=== What the task requires ===
All of the records must be given again exactly.
--- Information supplied ---
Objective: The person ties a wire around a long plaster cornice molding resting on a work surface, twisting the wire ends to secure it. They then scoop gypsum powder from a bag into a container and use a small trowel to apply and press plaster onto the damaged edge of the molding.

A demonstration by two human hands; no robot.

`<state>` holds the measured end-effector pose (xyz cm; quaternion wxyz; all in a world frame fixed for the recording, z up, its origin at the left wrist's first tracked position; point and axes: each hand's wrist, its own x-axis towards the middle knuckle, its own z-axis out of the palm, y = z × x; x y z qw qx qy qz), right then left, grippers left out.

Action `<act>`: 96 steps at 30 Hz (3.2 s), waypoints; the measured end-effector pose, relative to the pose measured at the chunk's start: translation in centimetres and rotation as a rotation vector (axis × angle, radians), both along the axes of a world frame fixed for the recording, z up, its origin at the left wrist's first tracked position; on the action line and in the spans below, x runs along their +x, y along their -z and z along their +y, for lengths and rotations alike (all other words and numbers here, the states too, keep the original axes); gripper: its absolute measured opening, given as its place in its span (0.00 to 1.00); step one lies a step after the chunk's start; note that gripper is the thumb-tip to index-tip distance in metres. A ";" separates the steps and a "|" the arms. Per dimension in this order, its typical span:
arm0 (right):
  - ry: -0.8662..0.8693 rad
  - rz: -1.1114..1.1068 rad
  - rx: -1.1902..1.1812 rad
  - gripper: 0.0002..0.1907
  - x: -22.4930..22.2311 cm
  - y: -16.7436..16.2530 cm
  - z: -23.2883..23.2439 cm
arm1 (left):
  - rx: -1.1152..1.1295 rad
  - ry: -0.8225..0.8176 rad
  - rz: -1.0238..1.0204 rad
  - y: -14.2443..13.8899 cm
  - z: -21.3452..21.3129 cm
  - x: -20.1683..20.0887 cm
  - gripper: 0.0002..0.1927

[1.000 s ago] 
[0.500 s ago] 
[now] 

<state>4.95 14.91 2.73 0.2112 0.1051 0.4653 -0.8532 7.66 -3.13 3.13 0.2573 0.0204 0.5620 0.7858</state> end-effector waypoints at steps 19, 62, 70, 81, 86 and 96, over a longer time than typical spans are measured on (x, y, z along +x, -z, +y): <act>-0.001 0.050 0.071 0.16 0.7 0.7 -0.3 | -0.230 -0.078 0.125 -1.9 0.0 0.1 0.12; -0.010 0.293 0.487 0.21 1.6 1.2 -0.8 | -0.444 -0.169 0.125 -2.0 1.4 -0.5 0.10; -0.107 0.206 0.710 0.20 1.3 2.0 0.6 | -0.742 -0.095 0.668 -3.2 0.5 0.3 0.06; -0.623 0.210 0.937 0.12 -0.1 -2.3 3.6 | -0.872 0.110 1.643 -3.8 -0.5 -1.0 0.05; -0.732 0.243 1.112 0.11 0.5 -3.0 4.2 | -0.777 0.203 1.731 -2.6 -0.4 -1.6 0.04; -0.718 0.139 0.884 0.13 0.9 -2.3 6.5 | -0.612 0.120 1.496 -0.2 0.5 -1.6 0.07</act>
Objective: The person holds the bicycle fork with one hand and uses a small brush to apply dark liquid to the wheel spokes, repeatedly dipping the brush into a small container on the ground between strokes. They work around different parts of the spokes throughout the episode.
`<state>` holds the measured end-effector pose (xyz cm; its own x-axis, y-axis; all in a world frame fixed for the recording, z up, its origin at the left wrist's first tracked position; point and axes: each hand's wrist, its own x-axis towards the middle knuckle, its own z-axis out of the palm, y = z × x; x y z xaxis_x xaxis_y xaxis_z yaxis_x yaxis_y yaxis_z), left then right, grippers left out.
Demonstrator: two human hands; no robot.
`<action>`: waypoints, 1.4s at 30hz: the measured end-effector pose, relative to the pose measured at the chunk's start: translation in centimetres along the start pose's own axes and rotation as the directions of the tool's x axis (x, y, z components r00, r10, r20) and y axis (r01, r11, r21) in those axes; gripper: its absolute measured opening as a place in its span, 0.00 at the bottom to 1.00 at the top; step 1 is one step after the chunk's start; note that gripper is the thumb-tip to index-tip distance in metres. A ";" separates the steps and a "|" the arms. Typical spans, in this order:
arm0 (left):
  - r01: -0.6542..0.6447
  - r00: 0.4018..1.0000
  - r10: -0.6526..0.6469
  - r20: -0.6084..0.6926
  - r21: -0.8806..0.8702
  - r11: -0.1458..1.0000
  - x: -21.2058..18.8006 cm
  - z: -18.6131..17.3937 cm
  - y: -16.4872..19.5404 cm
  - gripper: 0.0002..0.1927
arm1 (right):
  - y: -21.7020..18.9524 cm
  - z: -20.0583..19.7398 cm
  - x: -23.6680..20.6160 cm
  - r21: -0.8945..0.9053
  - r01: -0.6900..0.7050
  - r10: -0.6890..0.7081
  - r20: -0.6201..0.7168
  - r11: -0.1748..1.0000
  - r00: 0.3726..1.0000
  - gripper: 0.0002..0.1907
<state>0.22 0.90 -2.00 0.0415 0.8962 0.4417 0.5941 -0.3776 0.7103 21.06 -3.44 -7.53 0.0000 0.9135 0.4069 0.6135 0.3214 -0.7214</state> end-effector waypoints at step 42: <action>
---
=== Answer to the exercise ===
Objective: The person ties a wire around a long plaster cornice molding resting on a work surface, twisting the wire ends to secure it. They then scoop gypsum powder from a bag into a container and use a small trowel to apply and press plaster onto the damaged edge of the molding.

A demonstration by two human hands; no robot.

`<state>` holds the measured end-effector pose (xyz cm; quaternion wxyz; all in a world frame fixed for the recording, z up, its origin at the left wrist's first tracked position; point and axes: each hand's wrist, its own x-axis towards the middle knuckle, its own z-axis out of the palm, y = z × x; x y z qw qx qy qz), right then left, grippers left out.

Action `<act>`: 96 steps at 30 Hz (3.2 s), waypoints; the measured end-effector pose, relative to the pose measured at the chunk's start: translation in centimetres and rotation as a rotation vector (axis × angle, radians), both along the axes of a world frame fixed for the recording, z up, its origin at the left wrist's first tracked position; on the action line and in the spans below, x runs along their +x, y along their -z and z along their +y, for lengths and rotations alike (all other words and numbers here, the states too, keep the original axes); gripper: its absolute measured opening, given as its place in its span (0.00 to 1.00); step one lies a step after the chunk's start; note that gripper is the thumb-tip to index-tip distance in metres. A ";" separates the steps and a "|" the arms. Per dimension in this order, its typical span:
arm0 (right):
  - ry: -0.8662..0.8693 rad
  - rz: -1.1114..1.1068 rad
  - rx: -1.1902..1.1812 rad
  - gripper: 0.0002..0.1907
  - x: -22.4930..22.2311 cm
  - y: -16.7436..16.2530 cm
  - z: -23.2883..23.2439 cm
arm1 (left):
  - rx: -1.1152..1.1295 rad
  - ry: -0.8225..0.8176 rad
  - rz: -1.0238..1.0204 rad
  - y: -14.2443..13.8899 cm
  - z: -21.3452..21.3129 cm
  - x: -20.1683..20.0887 cm
  - gripper: 0.0002..0.1927

[1.000 s ago] 
[0.500 s ago] 
[now] 

<state>4.95 14.91 2.73 0.2112 0.1051 0.4653 -0.8532 7.66 -3.13 3.13 0.2573 0.0204 0.5620 0.7858</state> end-effector waypoints at steps 19, 62, 70, 81, 86 and 96, over a longer time than typical spans are measured on (x, y, z along +x, -z, +y): <act>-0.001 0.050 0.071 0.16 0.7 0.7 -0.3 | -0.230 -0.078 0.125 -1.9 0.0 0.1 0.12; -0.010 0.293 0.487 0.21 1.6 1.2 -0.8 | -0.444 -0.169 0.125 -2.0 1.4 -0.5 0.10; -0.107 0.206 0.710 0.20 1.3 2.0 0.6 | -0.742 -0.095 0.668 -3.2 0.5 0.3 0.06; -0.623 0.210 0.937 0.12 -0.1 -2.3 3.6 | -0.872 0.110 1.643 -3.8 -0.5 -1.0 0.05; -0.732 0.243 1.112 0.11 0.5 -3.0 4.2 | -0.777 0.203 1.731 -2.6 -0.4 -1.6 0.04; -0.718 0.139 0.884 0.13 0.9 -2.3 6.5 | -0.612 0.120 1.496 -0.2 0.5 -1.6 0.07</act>
Objective: The person holds the bicycle fork with one hand and uses a small brush to apply dark liquid to the wheel spokes, repeatedly dipping the brush into a small container on the ground between strokes. They work around different parts of the spokes throughout the episode.
`<state>` holds the measured end-effector pose (xyz cm; its own x-axis, y-axis; all in a world frame fixed for the recording, z up, its origin at the left wrist's first tracked position; point and axes: each hand's wrist, its own x-axis towards the middle knuckle, its own z-axis out of the palm, y = z × x; x y z xaxis_x xaxis_y xaxis_z yaxis_x yaxis_y yaxis_z), left then right, grippers left out.
Demonstrator: two human hands; no robot.
`<action>`: waypoints, 1.4s at 30hz: the measured end-effector pose, relative to the pose measured at the chunk's start: translation in centimetres along the start pose's own axes and rotation as the directions of the tool's x axis (x, y, z components r00, r10, r20) and y axis (r01, r11, r21) in those axes; gripper: its absolute measured opening as a place in its span, 0.00 at the bottom to 1.00 at the top; step 1 is one step after the chunk's start; note that gripper is the thumb-tip to index-tip distance in metres. A ";" separates the steps and a "|" the arms. Typical spans, in this order:
arm0 (left):
  - r01: -0.6542..0.6447
  - r00: 0.4018..1.0000
  - r10: -0.6526..0.6469
  - r20: -0.6084..0.6926
  - r21: -0.8806..0.8702
  - r11: -0.1458..1.0000
  - x: -21.2058..18.8006 cm
  - z: -18.6131..17.3937 cm
  - y: -16.4872..19.5404 cm
  - gripper: 0.0002..0.1927
arm1 (right):
  - y: -21.7020..18.9524 cm
  - z: -20.0583..19.7398 cm
  - x: -23.6680..20.6160 cm
  - r21: -0.8945..0.9053
  - r01: -0.6900..0.7050
  - r10: -0.6890..0.7081
  - r20: -0.6201..0.7168
  - r11: -0.1748..1.0000
  - r00: 0.3726..1.0000
  - gripper: 0.0002..0.1907
<state>0.22 0.90 -2.00 0.0415 0.8962 0.4417 0.5941 -0.3776 0.7103 21.06 -3.44 -7.53 0.0000 0.9135 0.4069 0.6135 0.3214 -0.7214</state> end-effector waypoints at step 42: <action>

This is the complete answer.